* _What is required_:
Would you copy every line of the listing below that includes the word "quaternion"?

══ Data for analysis ══

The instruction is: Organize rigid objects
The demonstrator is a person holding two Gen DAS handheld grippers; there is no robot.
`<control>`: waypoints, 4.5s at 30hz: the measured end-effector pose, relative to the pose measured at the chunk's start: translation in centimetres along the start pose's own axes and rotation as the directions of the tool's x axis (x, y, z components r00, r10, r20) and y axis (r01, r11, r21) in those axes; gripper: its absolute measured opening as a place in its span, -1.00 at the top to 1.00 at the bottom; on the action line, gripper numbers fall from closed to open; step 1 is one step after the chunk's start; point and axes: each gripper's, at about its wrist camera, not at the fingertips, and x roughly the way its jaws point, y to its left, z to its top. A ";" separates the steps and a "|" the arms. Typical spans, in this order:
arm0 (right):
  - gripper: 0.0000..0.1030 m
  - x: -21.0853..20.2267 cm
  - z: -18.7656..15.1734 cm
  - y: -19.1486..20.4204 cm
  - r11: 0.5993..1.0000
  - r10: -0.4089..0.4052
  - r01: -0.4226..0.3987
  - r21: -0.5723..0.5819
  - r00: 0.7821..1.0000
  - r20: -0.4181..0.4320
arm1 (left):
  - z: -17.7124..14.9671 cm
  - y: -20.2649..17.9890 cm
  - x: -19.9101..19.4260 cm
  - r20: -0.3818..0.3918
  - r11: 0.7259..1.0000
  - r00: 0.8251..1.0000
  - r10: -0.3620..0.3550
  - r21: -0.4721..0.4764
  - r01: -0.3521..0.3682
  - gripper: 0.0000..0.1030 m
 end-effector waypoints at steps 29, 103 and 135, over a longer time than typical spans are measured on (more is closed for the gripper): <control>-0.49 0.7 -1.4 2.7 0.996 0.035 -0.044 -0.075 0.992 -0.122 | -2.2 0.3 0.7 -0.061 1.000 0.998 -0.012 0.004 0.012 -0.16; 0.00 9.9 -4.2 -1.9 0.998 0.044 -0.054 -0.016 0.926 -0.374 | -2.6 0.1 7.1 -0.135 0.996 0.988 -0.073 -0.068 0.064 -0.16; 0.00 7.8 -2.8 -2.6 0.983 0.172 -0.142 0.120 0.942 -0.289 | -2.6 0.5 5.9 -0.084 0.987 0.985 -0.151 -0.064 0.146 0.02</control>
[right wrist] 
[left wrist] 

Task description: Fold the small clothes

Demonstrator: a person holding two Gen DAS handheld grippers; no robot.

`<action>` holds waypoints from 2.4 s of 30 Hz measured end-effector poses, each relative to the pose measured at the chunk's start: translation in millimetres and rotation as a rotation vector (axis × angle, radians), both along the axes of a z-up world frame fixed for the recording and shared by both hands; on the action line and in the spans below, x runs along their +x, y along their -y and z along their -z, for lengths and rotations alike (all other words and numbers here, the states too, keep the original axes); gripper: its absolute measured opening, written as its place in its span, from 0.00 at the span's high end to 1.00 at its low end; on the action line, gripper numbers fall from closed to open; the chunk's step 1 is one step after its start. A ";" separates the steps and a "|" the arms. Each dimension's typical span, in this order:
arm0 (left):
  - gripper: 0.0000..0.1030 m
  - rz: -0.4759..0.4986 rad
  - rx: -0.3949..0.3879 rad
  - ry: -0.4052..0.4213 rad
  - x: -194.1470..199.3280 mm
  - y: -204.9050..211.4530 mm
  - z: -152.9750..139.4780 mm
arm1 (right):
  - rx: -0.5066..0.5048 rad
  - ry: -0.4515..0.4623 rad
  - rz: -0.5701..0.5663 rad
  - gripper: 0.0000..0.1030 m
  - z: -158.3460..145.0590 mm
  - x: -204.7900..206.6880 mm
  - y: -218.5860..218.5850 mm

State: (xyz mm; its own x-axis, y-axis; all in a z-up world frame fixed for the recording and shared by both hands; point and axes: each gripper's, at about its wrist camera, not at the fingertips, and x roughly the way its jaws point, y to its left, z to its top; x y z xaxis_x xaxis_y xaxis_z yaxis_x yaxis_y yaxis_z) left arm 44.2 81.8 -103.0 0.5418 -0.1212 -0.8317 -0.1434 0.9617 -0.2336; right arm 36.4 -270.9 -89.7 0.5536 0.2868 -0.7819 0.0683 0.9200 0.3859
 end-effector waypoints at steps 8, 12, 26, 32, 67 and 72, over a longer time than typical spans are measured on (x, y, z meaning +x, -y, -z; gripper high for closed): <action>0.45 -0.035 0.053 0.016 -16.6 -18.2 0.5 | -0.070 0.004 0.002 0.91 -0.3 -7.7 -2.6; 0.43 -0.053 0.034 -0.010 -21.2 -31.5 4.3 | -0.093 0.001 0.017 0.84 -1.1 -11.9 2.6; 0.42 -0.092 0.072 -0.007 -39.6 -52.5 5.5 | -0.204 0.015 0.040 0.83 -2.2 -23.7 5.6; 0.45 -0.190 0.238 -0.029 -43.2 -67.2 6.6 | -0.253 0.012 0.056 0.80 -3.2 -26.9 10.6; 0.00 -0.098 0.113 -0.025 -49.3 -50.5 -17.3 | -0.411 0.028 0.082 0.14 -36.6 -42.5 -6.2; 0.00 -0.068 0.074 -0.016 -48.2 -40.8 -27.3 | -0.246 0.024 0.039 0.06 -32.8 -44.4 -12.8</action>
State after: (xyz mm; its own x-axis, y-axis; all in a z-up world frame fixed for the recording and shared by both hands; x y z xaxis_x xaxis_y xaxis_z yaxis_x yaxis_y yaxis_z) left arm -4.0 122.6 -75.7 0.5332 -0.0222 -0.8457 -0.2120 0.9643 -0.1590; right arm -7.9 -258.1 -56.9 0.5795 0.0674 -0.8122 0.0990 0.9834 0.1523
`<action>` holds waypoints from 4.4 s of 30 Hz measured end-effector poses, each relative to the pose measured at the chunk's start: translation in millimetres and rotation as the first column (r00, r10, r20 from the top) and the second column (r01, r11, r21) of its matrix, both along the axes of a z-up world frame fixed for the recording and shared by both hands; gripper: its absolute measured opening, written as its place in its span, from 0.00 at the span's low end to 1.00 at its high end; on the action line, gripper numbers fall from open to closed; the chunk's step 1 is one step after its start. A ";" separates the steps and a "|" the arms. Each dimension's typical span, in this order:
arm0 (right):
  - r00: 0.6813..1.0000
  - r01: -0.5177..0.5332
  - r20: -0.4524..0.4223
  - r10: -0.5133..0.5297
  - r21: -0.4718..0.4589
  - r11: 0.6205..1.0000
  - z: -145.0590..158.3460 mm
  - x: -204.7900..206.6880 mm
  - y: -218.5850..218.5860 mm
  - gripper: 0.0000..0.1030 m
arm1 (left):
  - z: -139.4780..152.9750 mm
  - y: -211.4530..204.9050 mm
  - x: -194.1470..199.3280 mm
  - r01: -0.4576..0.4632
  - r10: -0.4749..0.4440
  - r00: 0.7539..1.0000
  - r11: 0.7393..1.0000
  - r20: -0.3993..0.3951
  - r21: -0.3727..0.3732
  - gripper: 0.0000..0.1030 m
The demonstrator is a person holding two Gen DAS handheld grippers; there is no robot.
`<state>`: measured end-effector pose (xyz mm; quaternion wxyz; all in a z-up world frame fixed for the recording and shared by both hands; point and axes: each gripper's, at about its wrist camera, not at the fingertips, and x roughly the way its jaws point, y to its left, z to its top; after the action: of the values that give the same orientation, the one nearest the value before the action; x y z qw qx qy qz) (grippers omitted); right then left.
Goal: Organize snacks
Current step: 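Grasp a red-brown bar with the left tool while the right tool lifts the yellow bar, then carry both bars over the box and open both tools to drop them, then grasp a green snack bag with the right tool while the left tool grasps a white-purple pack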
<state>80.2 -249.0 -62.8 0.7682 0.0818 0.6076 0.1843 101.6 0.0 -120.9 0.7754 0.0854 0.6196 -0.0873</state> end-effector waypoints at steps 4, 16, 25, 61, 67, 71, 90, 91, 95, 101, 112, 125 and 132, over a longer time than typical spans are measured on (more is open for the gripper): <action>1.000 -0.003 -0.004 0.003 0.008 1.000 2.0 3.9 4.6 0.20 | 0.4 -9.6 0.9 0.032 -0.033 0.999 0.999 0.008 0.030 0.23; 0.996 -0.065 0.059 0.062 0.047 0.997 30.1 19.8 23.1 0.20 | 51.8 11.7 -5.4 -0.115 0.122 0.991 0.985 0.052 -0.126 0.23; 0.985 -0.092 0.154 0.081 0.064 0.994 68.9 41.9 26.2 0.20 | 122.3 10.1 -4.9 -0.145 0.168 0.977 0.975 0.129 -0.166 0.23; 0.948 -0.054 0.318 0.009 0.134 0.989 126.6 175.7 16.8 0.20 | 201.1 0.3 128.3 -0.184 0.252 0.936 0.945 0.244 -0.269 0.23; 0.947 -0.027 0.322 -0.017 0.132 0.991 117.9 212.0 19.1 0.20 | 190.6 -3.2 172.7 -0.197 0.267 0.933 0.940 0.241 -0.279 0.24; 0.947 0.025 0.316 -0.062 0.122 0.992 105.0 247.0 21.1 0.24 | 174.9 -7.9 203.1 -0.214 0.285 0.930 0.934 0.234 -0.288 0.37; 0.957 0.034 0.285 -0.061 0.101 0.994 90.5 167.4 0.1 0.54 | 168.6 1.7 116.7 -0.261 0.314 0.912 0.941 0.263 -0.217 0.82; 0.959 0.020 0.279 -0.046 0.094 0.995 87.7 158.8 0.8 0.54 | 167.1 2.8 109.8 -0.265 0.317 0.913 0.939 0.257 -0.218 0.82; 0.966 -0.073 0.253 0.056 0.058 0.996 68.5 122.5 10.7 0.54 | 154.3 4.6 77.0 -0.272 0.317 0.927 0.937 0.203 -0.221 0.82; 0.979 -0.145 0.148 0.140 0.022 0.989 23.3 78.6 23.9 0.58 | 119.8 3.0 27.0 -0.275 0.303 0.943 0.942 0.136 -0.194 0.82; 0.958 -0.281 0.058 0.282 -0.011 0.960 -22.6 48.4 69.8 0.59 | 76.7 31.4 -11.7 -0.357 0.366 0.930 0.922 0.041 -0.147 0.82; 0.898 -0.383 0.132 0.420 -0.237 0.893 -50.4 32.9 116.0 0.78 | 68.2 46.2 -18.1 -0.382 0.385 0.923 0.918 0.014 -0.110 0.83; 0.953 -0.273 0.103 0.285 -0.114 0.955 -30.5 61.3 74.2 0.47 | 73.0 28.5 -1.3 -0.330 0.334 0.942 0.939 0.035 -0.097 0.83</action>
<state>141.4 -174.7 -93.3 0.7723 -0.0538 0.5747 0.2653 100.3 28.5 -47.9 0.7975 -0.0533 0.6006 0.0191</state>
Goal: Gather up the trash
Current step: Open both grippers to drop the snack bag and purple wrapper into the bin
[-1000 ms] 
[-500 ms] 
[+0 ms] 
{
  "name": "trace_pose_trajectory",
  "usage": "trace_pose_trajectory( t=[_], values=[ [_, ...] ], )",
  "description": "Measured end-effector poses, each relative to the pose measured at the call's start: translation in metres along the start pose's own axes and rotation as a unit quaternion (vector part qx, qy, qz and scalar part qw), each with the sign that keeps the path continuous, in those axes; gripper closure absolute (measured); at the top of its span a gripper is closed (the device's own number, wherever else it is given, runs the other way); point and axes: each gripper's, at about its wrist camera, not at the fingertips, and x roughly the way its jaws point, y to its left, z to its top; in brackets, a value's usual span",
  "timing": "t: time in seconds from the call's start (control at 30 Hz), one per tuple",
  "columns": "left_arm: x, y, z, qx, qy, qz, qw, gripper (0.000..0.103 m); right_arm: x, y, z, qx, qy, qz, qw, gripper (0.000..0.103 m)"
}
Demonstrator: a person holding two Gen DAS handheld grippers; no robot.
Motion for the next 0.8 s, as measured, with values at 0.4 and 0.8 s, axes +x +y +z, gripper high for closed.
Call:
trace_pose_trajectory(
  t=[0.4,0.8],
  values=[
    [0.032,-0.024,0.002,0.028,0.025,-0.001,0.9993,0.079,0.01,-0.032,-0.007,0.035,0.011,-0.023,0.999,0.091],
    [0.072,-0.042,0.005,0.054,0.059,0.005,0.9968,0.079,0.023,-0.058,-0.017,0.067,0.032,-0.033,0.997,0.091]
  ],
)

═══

* _Response to the exercise_:
`<state>`: measured end-effector pose (xyz mm; quaternion wxyz; all in a z-up world frame fixed for the recording and shared by both hands; point and axes: each gripper's, at about its wrist camera, not at the fingertips, and x roughly the way its jaws point, y to its left, z to its top; after the action: of the values that give the same orientation, the one nearest the value before the action; x y z qw qx qy qz) (grippers omitted); right then left.
  "description": "Measured end-effector poses, each relative to the pose measured at the call's start: translation in metres along the start pose's own axes and rotation as a unit quaternion (vector part qx, qy, qz and scalar part qw), each with the sign that keeps the path continuous, in those axes; gripper closure absolute (measured); at the top of its span a gripper is closed (the device's own number, wherever else it is given, runs the other way); point and axes: each gripper's, at about its wrist camera, not at the fingertips, and x roughly the way its jaws point, y to its left, z to its top; in brackets, a value's usual span",

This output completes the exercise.